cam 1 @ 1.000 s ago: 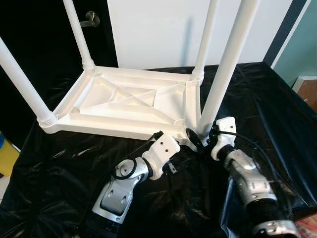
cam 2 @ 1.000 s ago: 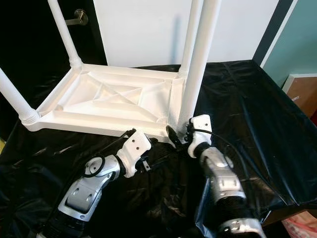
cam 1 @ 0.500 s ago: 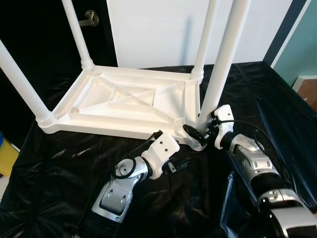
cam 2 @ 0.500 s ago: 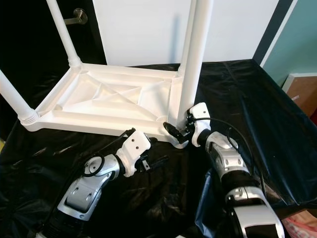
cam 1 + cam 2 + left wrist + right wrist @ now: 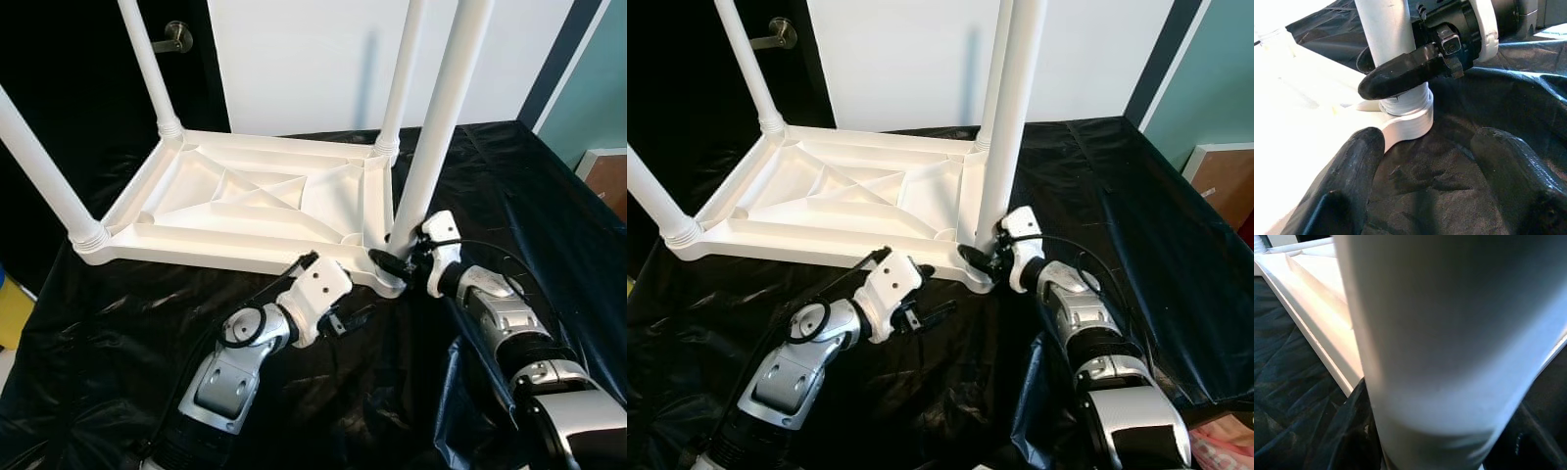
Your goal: Building children table
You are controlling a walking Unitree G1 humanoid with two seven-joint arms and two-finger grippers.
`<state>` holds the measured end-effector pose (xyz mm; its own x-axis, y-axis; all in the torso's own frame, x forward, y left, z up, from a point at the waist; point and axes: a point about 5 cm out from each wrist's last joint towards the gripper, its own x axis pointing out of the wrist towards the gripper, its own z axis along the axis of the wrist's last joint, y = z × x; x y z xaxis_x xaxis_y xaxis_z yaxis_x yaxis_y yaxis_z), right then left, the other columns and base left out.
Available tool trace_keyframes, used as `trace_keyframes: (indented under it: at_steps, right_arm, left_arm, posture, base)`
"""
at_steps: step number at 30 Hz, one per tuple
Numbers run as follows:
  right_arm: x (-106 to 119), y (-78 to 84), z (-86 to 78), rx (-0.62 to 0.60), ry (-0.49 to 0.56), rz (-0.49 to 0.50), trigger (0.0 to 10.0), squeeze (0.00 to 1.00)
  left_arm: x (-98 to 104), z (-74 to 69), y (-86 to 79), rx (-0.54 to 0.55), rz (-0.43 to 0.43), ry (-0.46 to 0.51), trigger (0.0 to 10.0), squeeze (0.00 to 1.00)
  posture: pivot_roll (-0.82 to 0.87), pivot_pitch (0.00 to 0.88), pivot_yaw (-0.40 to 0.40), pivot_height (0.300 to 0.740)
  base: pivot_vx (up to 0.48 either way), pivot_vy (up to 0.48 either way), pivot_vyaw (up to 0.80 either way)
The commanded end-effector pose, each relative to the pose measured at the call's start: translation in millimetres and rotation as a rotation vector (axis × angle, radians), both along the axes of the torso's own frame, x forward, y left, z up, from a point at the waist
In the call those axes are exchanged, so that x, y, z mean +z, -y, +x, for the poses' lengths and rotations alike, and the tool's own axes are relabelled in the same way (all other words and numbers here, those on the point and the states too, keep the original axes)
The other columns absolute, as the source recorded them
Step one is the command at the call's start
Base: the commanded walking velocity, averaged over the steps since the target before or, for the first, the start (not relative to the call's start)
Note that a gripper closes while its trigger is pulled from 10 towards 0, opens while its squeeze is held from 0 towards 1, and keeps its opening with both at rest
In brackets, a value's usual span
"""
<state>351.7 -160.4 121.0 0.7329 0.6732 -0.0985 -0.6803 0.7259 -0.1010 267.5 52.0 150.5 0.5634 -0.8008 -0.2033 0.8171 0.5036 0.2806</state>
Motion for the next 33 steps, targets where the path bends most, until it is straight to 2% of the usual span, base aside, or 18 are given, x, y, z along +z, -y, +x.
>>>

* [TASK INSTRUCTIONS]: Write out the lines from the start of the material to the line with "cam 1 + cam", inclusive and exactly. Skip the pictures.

* [WRITTEN ANSWER]:
cam 1 @ 1.000 s ago: 
cam 2 @ 1.000 s ago: 
cam 1 @ 0.500 s ago: 
cam 2 @ 0.500 s ago: 
cam 1 + cam 2 + left wrist + right wrist @ now: 

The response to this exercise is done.